Although throughput of 144MBps is very impressive, it was accomplished by streaming data directly from memory. That is hardly reflective of a real world backup.
As noted earlier, we measured I/O throughput using a single-threaded file-by-file process from a single SAN-based LUN at 73MBps. Only by simultaneously reading from three LUNs representing independent four-drive RAID-0 arrays were we able to scale file system I/O to 165MBps. This is precisely the I/O throughput level needed to keep the Ultrium 960 streaming with data that is nominally compressible at a 2:1 ratio.
While the presence of three disk volumes on a midrange server is nothing extraordinary, accessing three volumes simultaneously during a backup isn’t very likely. Many backup packages do parallel backups, but these packages use parallel backup to solve a bottleneck problem caused by slow tape drives. In this context, parallel backup is a means to stream simultaneous single-threaded backup processes to multiple independent tape drives.

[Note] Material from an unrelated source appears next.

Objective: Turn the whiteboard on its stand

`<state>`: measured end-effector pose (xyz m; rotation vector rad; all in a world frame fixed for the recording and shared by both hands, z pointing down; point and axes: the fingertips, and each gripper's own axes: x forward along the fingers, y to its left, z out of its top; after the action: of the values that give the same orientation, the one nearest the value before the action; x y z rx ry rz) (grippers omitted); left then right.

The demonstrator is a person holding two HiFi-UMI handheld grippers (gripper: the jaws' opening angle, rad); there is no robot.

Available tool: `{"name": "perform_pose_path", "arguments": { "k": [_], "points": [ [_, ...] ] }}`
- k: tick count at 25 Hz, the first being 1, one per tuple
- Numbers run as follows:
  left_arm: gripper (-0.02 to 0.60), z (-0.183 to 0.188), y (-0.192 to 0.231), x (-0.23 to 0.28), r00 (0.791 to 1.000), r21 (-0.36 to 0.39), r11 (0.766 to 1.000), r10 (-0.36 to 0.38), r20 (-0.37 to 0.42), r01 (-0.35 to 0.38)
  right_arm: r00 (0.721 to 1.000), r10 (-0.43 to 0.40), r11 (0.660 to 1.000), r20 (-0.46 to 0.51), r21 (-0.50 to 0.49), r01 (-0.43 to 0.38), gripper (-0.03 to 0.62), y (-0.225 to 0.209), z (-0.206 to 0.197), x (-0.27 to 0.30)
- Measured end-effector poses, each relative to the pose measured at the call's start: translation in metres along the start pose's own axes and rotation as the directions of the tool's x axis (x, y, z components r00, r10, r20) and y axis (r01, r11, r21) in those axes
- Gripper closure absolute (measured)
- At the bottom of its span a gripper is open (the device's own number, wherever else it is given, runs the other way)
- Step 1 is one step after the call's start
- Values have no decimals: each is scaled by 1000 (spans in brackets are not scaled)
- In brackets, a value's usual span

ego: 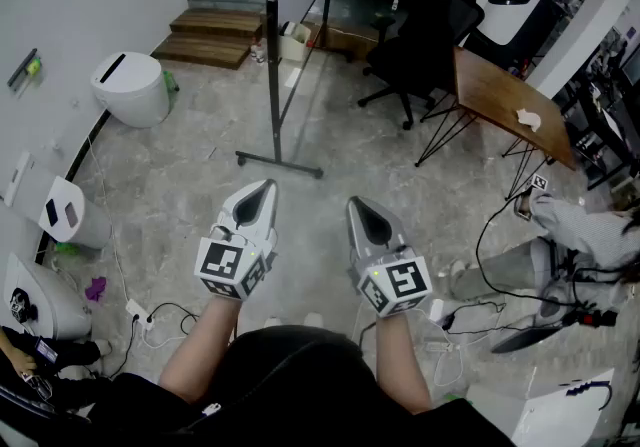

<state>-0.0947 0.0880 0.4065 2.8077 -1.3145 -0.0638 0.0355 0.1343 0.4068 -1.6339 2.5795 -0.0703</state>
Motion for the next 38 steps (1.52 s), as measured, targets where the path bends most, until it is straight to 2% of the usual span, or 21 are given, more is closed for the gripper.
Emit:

With an LTO-3 tape drive such as the Utrium 960, the problem is reversed. It requires I/O from multiple disk drives to keep up with the one tape drive. Fortunately, HP has long recognized the potential problems that the LTO technology road map would be introducing. Packaged with the StorageWorks Ultrium 960 is a single-server license for version 5.5 of Data Protector. This single-server license does permit network-based clients, but only if they are running the same OS as the central server. To run Linux or Unix clients from a Windows server requires a license upgrade.
Data Protector can launch a separate backup process, or “Disk Agent,” for each logical disk volume in a backup job.
While each agent reads the file data to be backed up on its particular volume, Data Protector’s Media Agent tags the data from each disk agent and interleaves that data into a single data stream that is sent to the tape drive.
At our SAN switch, we monitored the combined data traffic generated by disk agents reading from the SAN-based LUNs during a backup job. With our server configured with 512MB of RAM, we launched backup jobs with one, two, and three disk agents.
With one disk agent, throughput frequently exceeded 70MBps, with an average throughput of 60MBps. With two disk agents, throughput reached 115MBps; however, overall backup throughput increased much more modestly to 78MBps. Similarly, three disk agents frequently delivered in excess of 140MBps, while average backup throughput rose to 94MBps.
Examining the combined I/O generated by all of the disk agents, the problem was not in reaching a peak I/O throughput level; rather, it was in maintaining that throughput level over the course of an entire backup. When the three disk agents remained in synch and evenly balanced, throughput from the disk drives kept pace with the tape drive. Unfortunately, the agents tended to get into a race condition as one or more agents were allocated an unequal amount of processing resources by the server. Then the remaining drives were not able to fill the tape drive’s buffer fast enough to keep it streaming at full speed. As a result, the DRM circuitry would engage and lower the linear tape speed.
That effectively lowered the throughput rate for uncompressed data, which defines the throughput potential for all compressible data. To prevent this situation we had to increase the amount of memory in our server. Starting with a base configuration of 512MB of RAM, we found that adding 512MB for each disk agent launched in a parallel backup provided sufficient resources to keep the processes in synch. When we configured our server with 2GB of RAM based on our rule of thumb that the server needs 512MB of memory as a base plus 512MB more for each I/O process that will be interleaved, we sustained backup throughput of 124MBps-more than twice the throughput of the closest competitor, the SDLT 600.